[Bug]: internal versioning can not be used for optimistic concurrency control.

BasicUser206 commented 3 months ago

Plugin Version

logstash-filter-elastic_integration (0.1.8)

Logstash Version

8.13.4

Java Version

Temurin-17.0.11+9

Host Info

Linux logstashhost 5.4.17-2136.331.7.el7uek.x86_64 #3 SMP Mon May 6 14:17:55 PDT 2024 x86_64 x86_64 x86_64 GNU/Linux

What happened?

[2024-06-11T19:40:14,005][ERROR][logstash.outputs.elasticsearch][elasticagent][6c0af2785942041b35f5af6a32e78eba98f61ee97a5d1755bb436c594e3] Encountered a retryable error (will retry with exponential backoff) {:code=>400, :url=>"
https://xxx.xxx.xxx.xxx:9200/_bulk?filter_path=errors,items.*.error,items.*.status"
, :content_length=>36643, :body=>"{\"error\":{\"root_cause\":[{\"type\":\"action_request_validation_exception\",\"reason\":\"Validation Failed: 1: internal versioning can not be used for optimistic concurrency control. Please use `if_seq_no` and `if_primary_term` instead;2: internal versioning can not be used for optimistic concurrency control. Please use `if_seq_no` and `if_primary_term` instead;

This error is repeated 125 times.

Current config:

input { 
  elastic_agent {
    port => 9613
    ssl_enabled => true
    ssl_certificate_authorities => ["****crt"]
    ssl_certificate => "****.crt"
    ssl_key => "****key"
    ssl_verify_mode => "none"
  }
}

filter {
elastic_integration {
  username => ***
  password => ***
  ssl_enabled => true
  ssl_verification_mode => none
  hosts => ["https://****:9200", "https://****:9200", "https://***:9200", "https://***:9200"]
}

mutate {
remove_field => [
"[@version]",
"[_version]",
"[_version_type]"
]
}

fingerprint {
  method => ["UUID"]
  target => ["_id"]
}

output {
   elasticsearch {
     template_name => "test7"
     data_stream => false
     manage_template => "false"
     ilm_enabled => true 
     ilm_rollover_alias => "rollover-test7"
     ilm_pattern => "000001"
     ssl => true 
     ssl_certificate_verification => false
     user => ****
     password => ***
     hosts => ["https://****:9200", "https://***:9200", "https://***:9200", "https://****:9200"]
     index => ["test-%{+YYYY.MM.DD}"]
     action => "index"
     document_id => "%{_id}"
}
}

Had an open support ticket (01625720). Was advised this plugin is not supported. Elastic, Logstash, Kibana, ElasticAgent, are all on version 8.13.4. This pipeline has never worked with elastic_integration enabled.
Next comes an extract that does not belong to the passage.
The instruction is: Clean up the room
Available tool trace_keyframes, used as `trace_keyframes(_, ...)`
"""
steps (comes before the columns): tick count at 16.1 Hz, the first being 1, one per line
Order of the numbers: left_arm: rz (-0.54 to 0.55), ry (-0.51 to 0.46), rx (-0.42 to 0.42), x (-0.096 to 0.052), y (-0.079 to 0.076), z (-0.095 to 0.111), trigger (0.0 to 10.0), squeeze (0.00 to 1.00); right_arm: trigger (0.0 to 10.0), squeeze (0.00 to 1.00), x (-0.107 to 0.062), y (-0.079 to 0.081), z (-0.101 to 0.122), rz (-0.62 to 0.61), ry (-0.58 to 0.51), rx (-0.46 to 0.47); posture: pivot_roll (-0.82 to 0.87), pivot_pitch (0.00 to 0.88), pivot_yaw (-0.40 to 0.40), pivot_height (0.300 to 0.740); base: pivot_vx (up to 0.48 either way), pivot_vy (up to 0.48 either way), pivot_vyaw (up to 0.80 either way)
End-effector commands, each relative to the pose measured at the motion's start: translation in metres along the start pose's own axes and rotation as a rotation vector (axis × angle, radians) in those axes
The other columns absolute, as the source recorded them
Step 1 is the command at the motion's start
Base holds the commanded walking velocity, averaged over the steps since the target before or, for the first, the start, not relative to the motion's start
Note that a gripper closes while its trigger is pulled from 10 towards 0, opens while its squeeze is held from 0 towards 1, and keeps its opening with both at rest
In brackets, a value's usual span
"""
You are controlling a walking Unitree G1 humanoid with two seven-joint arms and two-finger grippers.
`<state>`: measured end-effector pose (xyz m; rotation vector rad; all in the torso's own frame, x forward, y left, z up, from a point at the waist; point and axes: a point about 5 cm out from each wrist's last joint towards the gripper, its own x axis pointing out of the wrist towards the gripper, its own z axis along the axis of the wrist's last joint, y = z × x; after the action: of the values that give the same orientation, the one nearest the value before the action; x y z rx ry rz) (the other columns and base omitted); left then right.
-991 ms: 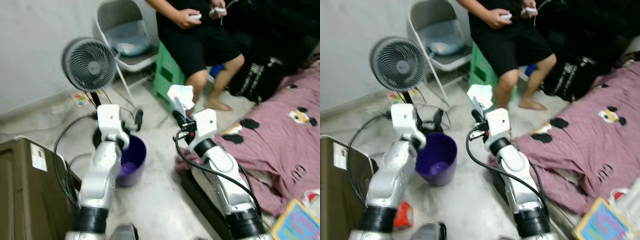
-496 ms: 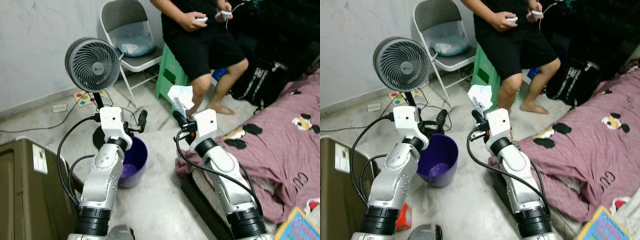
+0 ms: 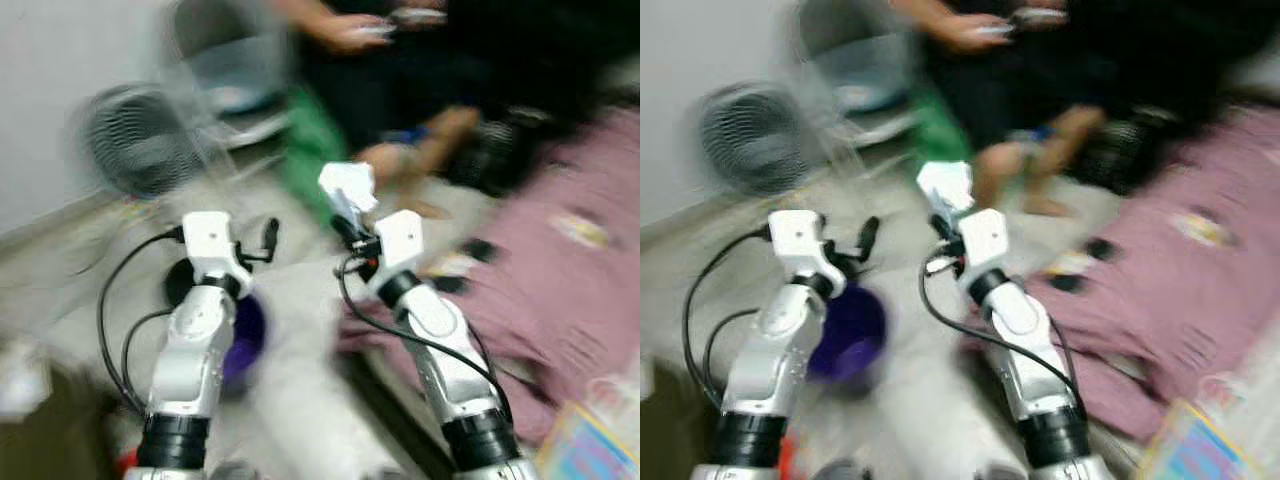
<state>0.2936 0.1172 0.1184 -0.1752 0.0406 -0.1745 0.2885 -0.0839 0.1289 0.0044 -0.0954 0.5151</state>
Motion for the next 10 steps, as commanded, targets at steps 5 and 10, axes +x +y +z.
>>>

Generally, I'm trying to accomplish getting all the fields / formatting / translations, etc handled. WinLogBeat processed all the logs on the client side. Now with Elastic Agent using FileBeat the processing is part of the ingest pipeline (setting related.user, related.ip, winlog.logon.type, etc). This is part one of my migration from Beats to Elastic Agent.

yaauie commented 2 months ago

High-level analysis:

The elastic_integration captures the metadata from the ingest pipeline's execution, and persists it onto a metadata field [@metadata][_ingest_document] on the event (docs). It also sets the [@metadata][target_ingest_pipeline] field to the value _none.
The downstream Elasticsearch Output uses those metadata fields as default values for its version, version_type, document_id, and index fields, and the [@metadata][target_ingest_pipeline] as a default value for its pipeline field
The transformations in Elastic Integrations generally assume that that the events will end up in a data stream, so when the result is sent using an elasticsearch output that has data_stream => false we can run into issues where it has metadata properties that don't make sense absent the construct of data streams.

It is possible that deleting the [@metadata][_ingest_document][version] and [@metadata][_ingest_document][version_type] prior to sending the event to Elasticsearch will allow the events to get through.

filter {
  mutate {
    remove_field => [ "[@metadata][_ingest_document][version]", "[@metadata][_ingest_document][version_type]" ]
  }
}

But Elastic integrations are meant to be "holistic" packages that contain directives for how Elastic Agent should collect, how Ingest Pipelines should transform, and how Elasticsearch should persist. When we start changing individual components (e.g., disabling data streams in the storage layer), we can create conflicts that are difficult to support.

BasicUser206 commented 2 months ago

Removing those two fields does work, and things are ingesting into the correct index. I haven't inspected everything. However, the related.x fields are there and so is winlog.logon.type. It is pulling down the pipeline, and running the pipeline.

Would I be able to rely on this long term? Ideally as an end user, it would be nice for the elastic_integration to have a data_stream => true/false option to handle this.

yaauie commented 2 months ago

Would I be able to rely on this long term?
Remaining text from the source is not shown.